**Activity**
Start to finish, return the listing exactly as written.

**Supplied data**
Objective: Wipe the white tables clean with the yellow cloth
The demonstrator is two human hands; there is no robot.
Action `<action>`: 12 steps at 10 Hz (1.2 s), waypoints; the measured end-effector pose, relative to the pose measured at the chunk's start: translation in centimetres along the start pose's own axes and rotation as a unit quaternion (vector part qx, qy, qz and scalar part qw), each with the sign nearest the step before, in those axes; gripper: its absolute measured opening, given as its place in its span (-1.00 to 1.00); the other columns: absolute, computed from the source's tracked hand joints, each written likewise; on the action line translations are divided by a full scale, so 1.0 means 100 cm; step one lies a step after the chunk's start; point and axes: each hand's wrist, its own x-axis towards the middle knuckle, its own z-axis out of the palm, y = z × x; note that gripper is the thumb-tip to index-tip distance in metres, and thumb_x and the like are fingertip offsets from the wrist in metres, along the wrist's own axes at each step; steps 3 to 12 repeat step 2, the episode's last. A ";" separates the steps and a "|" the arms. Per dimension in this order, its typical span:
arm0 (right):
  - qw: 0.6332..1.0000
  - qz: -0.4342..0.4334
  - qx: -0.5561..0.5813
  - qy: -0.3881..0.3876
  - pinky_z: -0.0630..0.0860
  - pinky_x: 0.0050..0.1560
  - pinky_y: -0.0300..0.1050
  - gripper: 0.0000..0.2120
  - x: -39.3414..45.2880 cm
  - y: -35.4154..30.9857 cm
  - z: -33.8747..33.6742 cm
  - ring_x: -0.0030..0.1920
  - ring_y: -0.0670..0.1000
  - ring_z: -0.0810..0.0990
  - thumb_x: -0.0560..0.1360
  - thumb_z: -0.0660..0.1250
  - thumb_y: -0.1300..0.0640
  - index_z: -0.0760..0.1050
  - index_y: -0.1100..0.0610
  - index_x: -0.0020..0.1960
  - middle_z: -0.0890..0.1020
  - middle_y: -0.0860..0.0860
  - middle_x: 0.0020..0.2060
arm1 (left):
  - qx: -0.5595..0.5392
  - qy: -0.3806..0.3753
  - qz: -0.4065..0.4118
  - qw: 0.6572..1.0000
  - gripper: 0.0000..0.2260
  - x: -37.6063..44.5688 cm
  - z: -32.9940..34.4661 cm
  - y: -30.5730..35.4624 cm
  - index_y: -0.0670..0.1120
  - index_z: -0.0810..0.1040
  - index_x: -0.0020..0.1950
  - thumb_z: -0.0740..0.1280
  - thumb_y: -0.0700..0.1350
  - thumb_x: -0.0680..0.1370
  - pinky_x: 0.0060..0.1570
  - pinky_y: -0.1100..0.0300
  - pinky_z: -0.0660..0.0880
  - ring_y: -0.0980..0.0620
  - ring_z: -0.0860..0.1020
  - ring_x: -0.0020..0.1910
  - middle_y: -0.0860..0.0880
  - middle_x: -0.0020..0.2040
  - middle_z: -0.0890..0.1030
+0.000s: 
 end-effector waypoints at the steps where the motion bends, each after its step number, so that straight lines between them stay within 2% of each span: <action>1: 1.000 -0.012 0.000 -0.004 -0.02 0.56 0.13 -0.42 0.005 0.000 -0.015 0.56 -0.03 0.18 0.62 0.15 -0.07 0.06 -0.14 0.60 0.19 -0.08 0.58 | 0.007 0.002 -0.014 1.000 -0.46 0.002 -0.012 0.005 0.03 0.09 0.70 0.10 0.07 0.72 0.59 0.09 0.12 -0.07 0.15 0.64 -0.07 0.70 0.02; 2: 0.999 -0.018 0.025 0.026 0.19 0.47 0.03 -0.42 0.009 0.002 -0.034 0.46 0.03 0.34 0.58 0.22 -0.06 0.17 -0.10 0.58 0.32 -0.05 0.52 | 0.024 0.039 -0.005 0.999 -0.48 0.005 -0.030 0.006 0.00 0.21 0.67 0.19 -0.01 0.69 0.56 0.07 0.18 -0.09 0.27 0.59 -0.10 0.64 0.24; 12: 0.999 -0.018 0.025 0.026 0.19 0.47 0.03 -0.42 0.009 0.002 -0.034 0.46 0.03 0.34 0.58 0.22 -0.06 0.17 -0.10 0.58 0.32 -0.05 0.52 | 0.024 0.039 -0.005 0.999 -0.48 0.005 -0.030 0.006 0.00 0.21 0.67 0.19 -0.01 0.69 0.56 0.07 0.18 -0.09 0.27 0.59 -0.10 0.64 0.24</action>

**Problem solution**
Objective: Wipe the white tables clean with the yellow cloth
The demonstrator is two human hands; there is no robot.
Action `<action>`: 12 steps at 10 Hz (1.2 s), waypoints; the measured end-effector pose, relative to the pose measured at the chunk's start: translation in centimetres along the start pose's own axes and rotation as a unit quaternion (vector part qx, qy, qz and scalar part qw), each with the sign nearest the step before, in those axes; gripper: its absolute measured opening, given as its place in its span (-1.00 to 1.00); the other columns: absolute, computed from the source's tracked hand joints, each written likewise; on the action line translations are divided by a full scale, so 1.0 means 100 cm; step one lies a step after the chunk's start; point and axes: each hand's wrist, its own x-axis towards the middle knuckle, its own z-axis out of the palm, y = z × x; note that gripper is the thumb-tip to index-tip distance in metres, and thumb_x and the like are fingertip offsets from the wrist in metres, along the wrist's own axes at each step; steps 3 to 12 repeat step 2, the episode's last. A ";" separates the steps and a "|" the arms. Per dimension in this order, its typical span:
arm0 (right):
  - qw: 0.6332..1.0000
  - qz: -0.4342..0.4334
  - qx: -0.5561..0.5813
  - qy: -0.3881..0.3876
  - pinky_z: -0.0630..0.0860
  - pinky_x: 0.0050..0.1560
  - pinky_y: -0.0300..0.1050
  - gripper: 0.0000..0.2120
  - x: -39.3414..45.2880 cm
  - y: -35.4154..30.9857 cm
  - z: -33.8747..33.6742 cm
  - ring_x: -0.0030..0.1920
  - ring_y: -0.0670..0.1000
  - ring_z: -0.0810..0.0990
  - thumb_x: -0.0560..0.1360
  - thumb_z: -0.0660..0.1250
  - thumb_y: -0.1300..0.0640
  - index_z: -0.0760..0.1050
  - index_y: -0.1100..0.0610
  - index_x: -0.0020..0.1960
  - middle_z: -0.0890..0.1020
  - middle_y: -0.0860..0.0860
  - middle_x: 0.0020..0.2060
arm1 (left):
  - qx: -0.5595..0.5392
  - qy: -0.3806..0.3753
  - qz: -0.4065..0.4118
  - qw: 0.6572..1.0000
  - gripper: 0.0000..0.2260
  - x: -37.6063..44.5688 cm
  - z: -32.9940..34.4661 cm
  - y: -30.5730..35.4624 cm
  - index_y: -0.0670..0.1120
  - index_z: -0.0810..0.1040
  - index_x: -0.0020..0.1950
  - thumb_z: -0.0740..0.1280
  - thumb_y: -0.0700..0.1350
  - thumb_x: -0.0680..0.1370
  - pinky_x: 0.0060..0.1570
  - pinky_y: -0.1100..0.0300
  - pinky_z: -0.0660..0.0880
  - ring_y: -0.0980..0.0620
  - ring_z: -0.0860..0.1020
  - ring_x: -0.0020..0.1910
  - middle_y: -0.0860..0.0880
  - middle_x: -0.0020..0.2040
  - middle_z: -0.0890..0.1030
+0.000s: 
 end-effector waypoints at the steps where the motion bends, each after its step number, so that straight lines between them stay within 2% of each span: <action>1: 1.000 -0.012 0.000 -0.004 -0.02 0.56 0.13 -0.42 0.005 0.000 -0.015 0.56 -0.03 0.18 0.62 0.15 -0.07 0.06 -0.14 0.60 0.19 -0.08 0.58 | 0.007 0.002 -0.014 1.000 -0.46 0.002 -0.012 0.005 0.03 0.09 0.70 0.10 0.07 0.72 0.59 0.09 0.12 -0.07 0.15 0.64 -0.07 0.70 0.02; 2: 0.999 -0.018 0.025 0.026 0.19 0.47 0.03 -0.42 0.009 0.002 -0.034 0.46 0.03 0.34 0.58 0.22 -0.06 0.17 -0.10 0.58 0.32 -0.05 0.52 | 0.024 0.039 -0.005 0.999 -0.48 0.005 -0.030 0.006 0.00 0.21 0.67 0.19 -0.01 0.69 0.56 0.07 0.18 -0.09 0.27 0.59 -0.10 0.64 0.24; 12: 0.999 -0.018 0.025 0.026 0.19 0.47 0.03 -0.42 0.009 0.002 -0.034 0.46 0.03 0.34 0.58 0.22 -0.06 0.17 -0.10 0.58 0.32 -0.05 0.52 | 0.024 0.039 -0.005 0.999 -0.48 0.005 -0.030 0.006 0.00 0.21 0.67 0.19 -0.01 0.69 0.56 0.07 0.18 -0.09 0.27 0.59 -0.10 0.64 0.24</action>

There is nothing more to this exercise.